What to work on:
Identify each line below that contains the word "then", and copy it out.

Record extracts:
++++++++++++++++++++

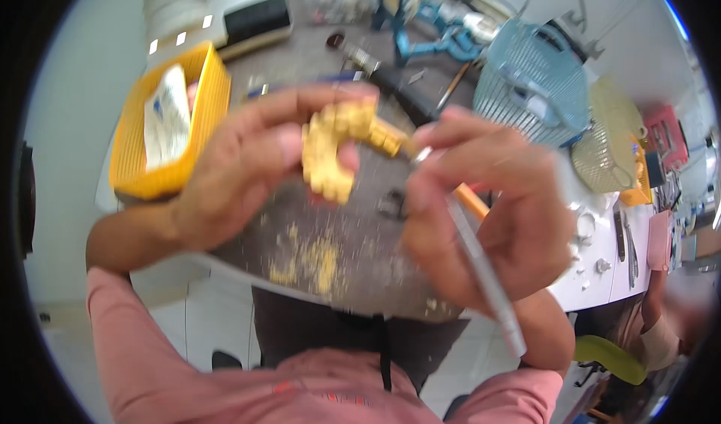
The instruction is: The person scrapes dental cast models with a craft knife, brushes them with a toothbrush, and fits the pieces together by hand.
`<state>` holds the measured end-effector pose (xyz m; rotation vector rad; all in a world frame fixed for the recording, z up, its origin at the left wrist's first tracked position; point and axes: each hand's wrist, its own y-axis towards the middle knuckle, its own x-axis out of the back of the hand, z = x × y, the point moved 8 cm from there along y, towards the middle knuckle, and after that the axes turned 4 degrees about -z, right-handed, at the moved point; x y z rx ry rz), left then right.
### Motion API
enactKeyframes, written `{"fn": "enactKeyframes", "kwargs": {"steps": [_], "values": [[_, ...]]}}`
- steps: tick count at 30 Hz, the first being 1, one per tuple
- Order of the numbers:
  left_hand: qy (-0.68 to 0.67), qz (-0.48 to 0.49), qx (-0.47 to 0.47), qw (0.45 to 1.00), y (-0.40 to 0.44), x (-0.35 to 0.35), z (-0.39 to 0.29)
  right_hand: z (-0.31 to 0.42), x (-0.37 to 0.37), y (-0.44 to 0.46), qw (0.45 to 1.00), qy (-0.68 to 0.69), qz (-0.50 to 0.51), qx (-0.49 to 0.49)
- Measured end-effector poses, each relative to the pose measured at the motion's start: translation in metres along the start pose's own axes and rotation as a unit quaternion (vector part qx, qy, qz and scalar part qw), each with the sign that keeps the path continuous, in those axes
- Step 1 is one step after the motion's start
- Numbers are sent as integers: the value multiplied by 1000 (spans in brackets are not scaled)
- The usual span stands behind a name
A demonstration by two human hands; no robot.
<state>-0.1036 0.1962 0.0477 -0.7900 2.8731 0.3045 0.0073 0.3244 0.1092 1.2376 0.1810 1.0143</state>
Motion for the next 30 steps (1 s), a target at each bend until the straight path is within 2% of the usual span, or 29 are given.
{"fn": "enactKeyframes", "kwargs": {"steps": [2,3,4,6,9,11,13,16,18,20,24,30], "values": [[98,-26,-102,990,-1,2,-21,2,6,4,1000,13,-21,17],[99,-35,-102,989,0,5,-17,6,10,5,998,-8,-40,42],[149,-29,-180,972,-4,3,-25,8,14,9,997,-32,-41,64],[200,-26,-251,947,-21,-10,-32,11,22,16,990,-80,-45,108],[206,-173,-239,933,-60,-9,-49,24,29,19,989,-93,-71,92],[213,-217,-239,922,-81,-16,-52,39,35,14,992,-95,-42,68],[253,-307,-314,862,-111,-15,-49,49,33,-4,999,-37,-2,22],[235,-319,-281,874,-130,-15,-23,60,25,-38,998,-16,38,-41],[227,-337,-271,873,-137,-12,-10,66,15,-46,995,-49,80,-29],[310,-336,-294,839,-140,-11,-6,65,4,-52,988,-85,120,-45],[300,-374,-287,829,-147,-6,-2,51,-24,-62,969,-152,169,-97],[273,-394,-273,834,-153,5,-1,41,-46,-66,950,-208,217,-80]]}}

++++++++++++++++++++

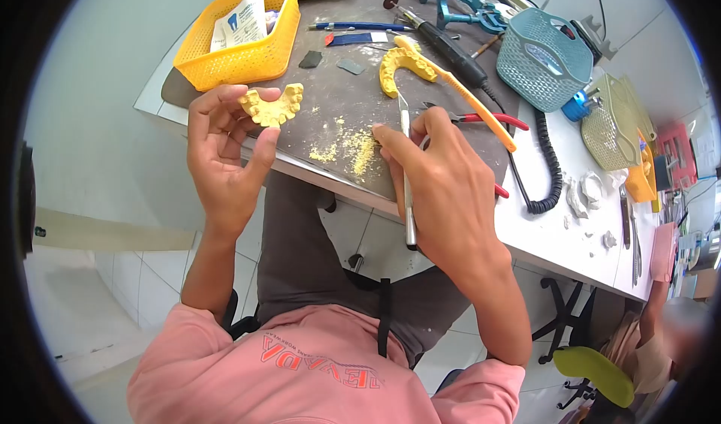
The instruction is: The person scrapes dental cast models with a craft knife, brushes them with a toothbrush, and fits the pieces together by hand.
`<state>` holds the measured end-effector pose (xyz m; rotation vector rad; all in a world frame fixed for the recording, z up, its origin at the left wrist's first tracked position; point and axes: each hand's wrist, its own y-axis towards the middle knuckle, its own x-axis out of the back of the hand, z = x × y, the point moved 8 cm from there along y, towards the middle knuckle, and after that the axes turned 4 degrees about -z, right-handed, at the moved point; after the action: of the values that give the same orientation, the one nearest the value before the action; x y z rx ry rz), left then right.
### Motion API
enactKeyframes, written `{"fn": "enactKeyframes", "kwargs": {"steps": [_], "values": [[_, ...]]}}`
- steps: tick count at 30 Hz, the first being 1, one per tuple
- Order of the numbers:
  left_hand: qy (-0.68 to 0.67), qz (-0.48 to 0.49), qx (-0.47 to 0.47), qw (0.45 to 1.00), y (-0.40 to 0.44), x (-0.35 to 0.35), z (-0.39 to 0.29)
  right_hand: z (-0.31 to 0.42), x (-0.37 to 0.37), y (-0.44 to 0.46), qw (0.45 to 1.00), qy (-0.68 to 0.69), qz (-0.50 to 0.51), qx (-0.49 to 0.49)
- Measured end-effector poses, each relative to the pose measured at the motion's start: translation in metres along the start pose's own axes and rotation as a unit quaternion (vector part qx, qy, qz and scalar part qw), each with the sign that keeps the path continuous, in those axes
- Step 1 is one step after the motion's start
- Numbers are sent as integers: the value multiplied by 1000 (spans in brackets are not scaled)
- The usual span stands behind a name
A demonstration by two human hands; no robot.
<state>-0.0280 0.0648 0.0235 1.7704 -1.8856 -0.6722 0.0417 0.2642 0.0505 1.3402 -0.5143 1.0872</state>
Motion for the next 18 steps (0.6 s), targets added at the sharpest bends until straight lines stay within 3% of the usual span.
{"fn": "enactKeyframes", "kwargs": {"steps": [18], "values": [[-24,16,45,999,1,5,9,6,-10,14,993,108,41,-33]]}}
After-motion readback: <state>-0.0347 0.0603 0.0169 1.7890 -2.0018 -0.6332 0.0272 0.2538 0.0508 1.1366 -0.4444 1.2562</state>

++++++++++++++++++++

Your response:
`<state>` holds the measured end-effector pose (xyz m; rotation vector rad; all in a world frame fixed for the recording, z up, its origin at the left wrist's first tracked position; point and axes: each hand's wrist, its own y-axis towards the middle knuckle, its own x-axis out of the back of the hand, z = x × y, the point moved 8 cm from there along y, towards the middle knuckle, and after that the axes turned 4 degrees about -z, right-handed, at the moved point; x y z rx ry rz), left then right.
`<state>` holds the measured end-effector pose (xyz m; rotation vector rad; all in a world frame fixed for the recording, z up, its origin at the left wrist's first tracked position; point and axes: each hand's wrist, its own y-axis towards the middle knuckle, its own x-axis out of the back of the hand, z = x × y, the point moved 8 cm from there along y, towards the middle knuckle, and after that the axes turned 4 degrees about -z, right-handed, at the moved point; after the action: of the values that give the same orientation, the one nearest the value before the action; x y z rx ry rz), left then right.

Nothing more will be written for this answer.